Estimation of Time-invariant Effects in Static Panel Data Models
摘要：This paper proposes the Fixed Effects Filtered (FEF) and Fixed Effects Filtered instrumental variable (FEF-IV) estimators for estimation and inference in the case of time-invariant effects in static panel data models when N is large and T is fixed. The FEF-IV allows for endogenous time-invariant regressors but assumes that there exists a sufficient number of instruments for such regressors. It is shown that the FEF and FEF-IV estimators are pN-consistent, and asymptotically normally distributed. The FEF estimator is compared with the Fixed Effects Vector Decomposition (FEVD) estimator proposed by Plumper and Troeger (2007) and conditions under which the two estimators are equivalent are established. It is also shown that the variance estimator proposed for FEVD estimator is inconsistent and its use could lead to misleading inference. Alternative variance estimators are proposed for both FEF and FEF-IV estimators which are shown to be consistent under fairly general conditions. The small sample properties of the FEF and FEF-IV estimators are investigated by Monte Carlo experiments, and it is shown that FEF has smaller bias and RMSE, unless an intercept is included in the second stage of the FEVD procedure which renders the FEF and FEVD estimators identical.
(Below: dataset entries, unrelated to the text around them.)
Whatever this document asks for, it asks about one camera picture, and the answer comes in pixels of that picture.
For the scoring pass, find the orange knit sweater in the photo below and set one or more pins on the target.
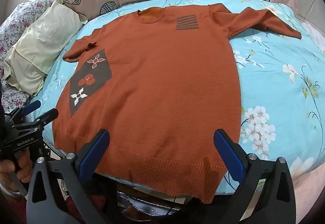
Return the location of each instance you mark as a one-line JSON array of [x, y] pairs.
[[157, 82]]

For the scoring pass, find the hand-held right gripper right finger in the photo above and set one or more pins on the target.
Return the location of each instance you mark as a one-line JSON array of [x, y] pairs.
[[228, 156]]

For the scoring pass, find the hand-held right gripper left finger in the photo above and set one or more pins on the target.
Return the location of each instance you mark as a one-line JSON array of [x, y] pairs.
[[94, 153]]

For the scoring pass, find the floral patterned pillow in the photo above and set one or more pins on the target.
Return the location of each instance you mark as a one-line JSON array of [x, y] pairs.
[[15, 26]]

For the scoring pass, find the pale green pillow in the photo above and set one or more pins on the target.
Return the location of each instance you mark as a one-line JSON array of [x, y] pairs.
[[43, 36]]

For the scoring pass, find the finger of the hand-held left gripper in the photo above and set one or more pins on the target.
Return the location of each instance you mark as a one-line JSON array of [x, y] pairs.
[[48, 115], [31, 106]]

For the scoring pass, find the person's left hand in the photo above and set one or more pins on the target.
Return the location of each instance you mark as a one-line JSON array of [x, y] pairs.
[[24, 166]]

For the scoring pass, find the light blue floral bed sheet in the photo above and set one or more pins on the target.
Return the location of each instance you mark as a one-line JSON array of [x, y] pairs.
[[279, 82]]

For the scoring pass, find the dark shiny bag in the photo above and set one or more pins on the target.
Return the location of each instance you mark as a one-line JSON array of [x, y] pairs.
[[142, 203]]

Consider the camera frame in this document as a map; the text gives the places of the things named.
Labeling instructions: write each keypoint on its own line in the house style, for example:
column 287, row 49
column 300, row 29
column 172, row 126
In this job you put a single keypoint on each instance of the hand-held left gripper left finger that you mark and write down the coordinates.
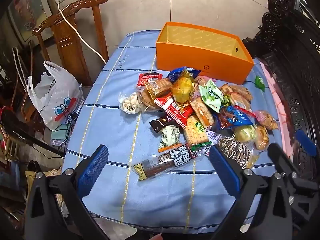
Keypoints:
column 93, row 172

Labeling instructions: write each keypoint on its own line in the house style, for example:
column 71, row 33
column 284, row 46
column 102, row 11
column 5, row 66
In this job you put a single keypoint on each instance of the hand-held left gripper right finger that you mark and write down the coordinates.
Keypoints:
column 221, row 166

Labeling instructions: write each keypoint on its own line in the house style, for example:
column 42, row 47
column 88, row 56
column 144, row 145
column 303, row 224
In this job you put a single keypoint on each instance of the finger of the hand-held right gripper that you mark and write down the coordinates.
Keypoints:
column 281, row 157
column 304, row 142

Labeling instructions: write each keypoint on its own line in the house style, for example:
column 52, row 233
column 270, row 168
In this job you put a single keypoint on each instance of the sausage stick packet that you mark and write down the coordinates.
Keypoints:
column 165, row 163

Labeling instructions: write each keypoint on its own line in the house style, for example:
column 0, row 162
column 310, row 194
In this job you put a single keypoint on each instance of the brown round cookie packet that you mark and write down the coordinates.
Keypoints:
column 147, row 101

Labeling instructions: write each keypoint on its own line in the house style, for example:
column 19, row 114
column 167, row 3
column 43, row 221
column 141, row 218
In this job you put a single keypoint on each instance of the orange cardboard box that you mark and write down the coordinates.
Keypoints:
column 200, row 60

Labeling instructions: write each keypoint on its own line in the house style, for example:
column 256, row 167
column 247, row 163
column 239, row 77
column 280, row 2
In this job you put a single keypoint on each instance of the person's left hand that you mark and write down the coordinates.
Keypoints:
column 157, row 237

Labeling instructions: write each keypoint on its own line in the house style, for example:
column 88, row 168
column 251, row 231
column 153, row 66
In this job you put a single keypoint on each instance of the round bun packet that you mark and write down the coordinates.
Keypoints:
column 261, row 137

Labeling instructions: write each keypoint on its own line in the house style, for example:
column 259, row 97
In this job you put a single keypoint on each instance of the purple and white packet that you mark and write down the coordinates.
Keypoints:
column 212, row 136

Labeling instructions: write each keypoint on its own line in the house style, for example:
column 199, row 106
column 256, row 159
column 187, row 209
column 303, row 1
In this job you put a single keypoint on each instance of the yellow cake clear packet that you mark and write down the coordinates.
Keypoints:
column 246, row 133

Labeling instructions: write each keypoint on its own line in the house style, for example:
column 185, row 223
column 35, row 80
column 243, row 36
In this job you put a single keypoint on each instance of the green square biscuit packet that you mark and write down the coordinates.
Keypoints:
column 195, row 132

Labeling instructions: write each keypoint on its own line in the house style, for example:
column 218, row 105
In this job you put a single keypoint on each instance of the blue checked tablecloth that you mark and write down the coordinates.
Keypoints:
column 112, row 120

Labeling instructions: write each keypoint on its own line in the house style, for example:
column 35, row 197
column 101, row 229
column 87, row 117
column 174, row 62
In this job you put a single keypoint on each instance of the green and white snack packet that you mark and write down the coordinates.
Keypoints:
column 211, row 95

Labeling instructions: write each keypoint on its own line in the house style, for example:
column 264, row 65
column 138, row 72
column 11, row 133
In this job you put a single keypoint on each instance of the clear brown biscuit packet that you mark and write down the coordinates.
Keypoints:
column 237, row 95

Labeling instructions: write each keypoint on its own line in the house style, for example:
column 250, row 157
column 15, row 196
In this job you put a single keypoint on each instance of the black chocolate packet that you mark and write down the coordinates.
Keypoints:
column 160, row 123

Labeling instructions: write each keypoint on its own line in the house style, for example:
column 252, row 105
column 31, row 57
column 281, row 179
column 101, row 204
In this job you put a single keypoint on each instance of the golden wrapped cake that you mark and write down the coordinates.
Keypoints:
column 183, row 90

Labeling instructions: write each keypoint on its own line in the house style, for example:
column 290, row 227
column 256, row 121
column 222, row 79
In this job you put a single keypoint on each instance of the white plastic bag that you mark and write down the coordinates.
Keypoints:
column 57, row 92

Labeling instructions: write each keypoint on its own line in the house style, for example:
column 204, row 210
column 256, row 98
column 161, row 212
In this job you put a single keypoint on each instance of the dark carved wooden furniture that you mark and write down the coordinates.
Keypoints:
column 287, row 42

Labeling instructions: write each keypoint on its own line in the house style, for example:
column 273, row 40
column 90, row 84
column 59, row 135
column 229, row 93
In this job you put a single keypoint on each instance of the dark blue snack packet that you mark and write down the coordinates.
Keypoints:
column 176, row 73

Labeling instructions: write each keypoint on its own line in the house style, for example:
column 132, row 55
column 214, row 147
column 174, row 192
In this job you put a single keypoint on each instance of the flat red snack packet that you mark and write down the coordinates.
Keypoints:
column 147, row 76

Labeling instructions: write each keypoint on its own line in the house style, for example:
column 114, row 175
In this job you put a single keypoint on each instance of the carved wooden chair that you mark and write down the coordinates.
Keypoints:
column 72, row 45

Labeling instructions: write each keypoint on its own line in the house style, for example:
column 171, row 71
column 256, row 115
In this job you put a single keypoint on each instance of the framed picture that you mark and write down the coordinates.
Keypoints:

The FEVD procedure, however, results in substantial size distortions since it uses incorrect standard errors. In the case where some of the time-invariant regressors are endogenous, the FEF-IV procedure is compared with a modified version of Hausman and Taylor (1981) (HT) estimator. It is shown that both estimators perform well and have similar small sample properties. But the application of standard HT procedure, that incorrectly assumes a sub-set of time-varying regressors are uncorrelated with the individual effects, will yield biased estimates and significant size distortions.
关键词: Static panel data models, time-invariant effects, endogenous time-invariant regressors, Monte Carlo experiments, .fixed effects .filtered estimators.